Erawan Hotel Public Company Limited has an agreement with a related company to lease land for a term of
thirty years up to the year 2021, renewable for another twenty years. The subsidiary is to pay land rental charges of Baht 10.9 million per annum, and the land rental charge may be adjusted every ten years. Upon the expiration of the agreement, the ownership of buildings and building improvements on the leased land, including equipment, furniture and tools necessary for hotel operations, will be transferred to the lessor.
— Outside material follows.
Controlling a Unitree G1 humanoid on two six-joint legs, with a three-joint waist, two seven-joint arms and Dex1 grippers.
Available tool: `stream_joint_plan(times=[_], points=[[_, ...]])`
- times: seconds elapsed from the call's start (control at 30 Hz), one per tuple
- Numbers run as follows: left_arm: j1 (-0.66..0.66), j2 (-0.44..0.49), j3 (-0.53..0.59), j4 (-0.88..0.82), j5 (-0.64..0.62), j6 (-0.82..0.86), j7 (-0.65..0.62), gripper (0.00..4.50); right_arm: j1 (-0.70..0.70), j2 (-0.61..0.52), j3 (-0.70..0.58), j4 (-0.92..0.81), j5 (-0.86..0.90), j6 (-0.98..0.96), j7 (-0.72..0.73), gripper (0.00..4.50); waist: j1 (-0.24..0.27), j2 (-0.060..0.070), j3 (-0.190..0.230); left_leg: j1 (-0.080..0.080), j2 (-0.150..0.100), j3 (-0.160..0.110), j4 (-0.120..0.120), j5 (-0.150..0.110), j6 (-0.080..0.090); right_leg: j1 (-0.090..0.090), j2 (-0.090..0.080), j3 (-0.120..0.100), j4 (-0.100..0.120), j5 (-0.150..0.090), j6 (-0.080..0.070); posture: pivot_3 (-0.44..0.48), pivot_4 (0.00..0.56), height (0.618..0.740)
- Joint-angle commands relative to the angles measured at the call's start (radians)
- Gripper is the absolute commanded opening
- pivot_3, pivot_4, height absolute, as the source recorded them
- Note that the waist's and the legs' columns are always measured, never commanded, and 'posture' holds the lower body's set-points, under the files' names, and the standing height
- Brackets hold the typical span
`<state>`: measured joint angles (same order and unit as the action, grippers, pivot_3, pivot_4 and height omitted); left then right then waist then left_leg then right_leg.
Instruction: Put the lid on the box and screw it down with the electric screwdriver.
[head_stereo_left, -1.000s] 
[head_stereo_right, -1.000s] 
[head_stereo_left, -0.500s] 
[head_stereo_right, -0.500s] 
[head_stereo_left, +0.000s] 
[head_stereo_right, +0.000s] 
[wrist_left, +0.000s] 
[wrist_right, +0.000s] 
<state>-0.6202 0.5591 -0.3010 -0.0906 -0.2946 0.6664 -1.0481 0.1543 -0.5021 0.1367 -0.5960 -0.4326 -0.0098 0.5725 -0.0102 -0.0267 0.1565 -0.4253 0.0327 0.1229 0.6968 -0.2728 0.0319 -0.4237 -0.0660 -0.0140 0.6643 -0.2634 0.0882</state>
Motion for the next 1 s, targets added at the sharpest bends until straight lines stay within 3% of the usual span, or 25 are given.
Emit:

Erawan Ploenchit Company Limited entered into two lease agreements for the leasehold rights to land on which
its hotel building and office building are situated from the lessor. Ownership of all structures constructed on the leased land, including that of equipment, furniture and tools which are vital to the project’s operation, will be transferred to the lessor upon the termination of the agreements. The subsidiary is to pay land rental charges of Baht 24.3 million (for the year 2005 - 2014) per annum and the land rental charge may be adjusted every ten years. The term of the leases is a period of 30 years up to the year 2025. Under the terms of the lease agreements, the subsidiary shall assume obligation to pay the following leasehold rights and deposits for rental.
1. Leasehold rights amounting to Baht 360.0 million. The subsidiary will pay this amount within the 30th year
of the lease and is recorded as part of “Accounts payable for land leasehold rights” in the balance sheets. 2. Deposits for rental amounting to Baht 180.0 million. The subsidiary has made the full payment of the
deposits, which will be refunded in the 30th year and are presented as part of “Deposits for lease of land, building and equipment” in the balance sheets.
As at 24 December 2002, the subsidiary entered into an agreement to lease part of the land on which the hotel
building is located for extend the period of agreement which allows the lessee to extend the term of the lease upon expiration of the agreement. The subsidiary was granted an extension of the term of the lease by 20 years as from
128 Notes to the financial statements Back
24 January 2025 to 23 January 2045 and is to pay rental of Baht 216.1 million, which had already been paid to the lessor.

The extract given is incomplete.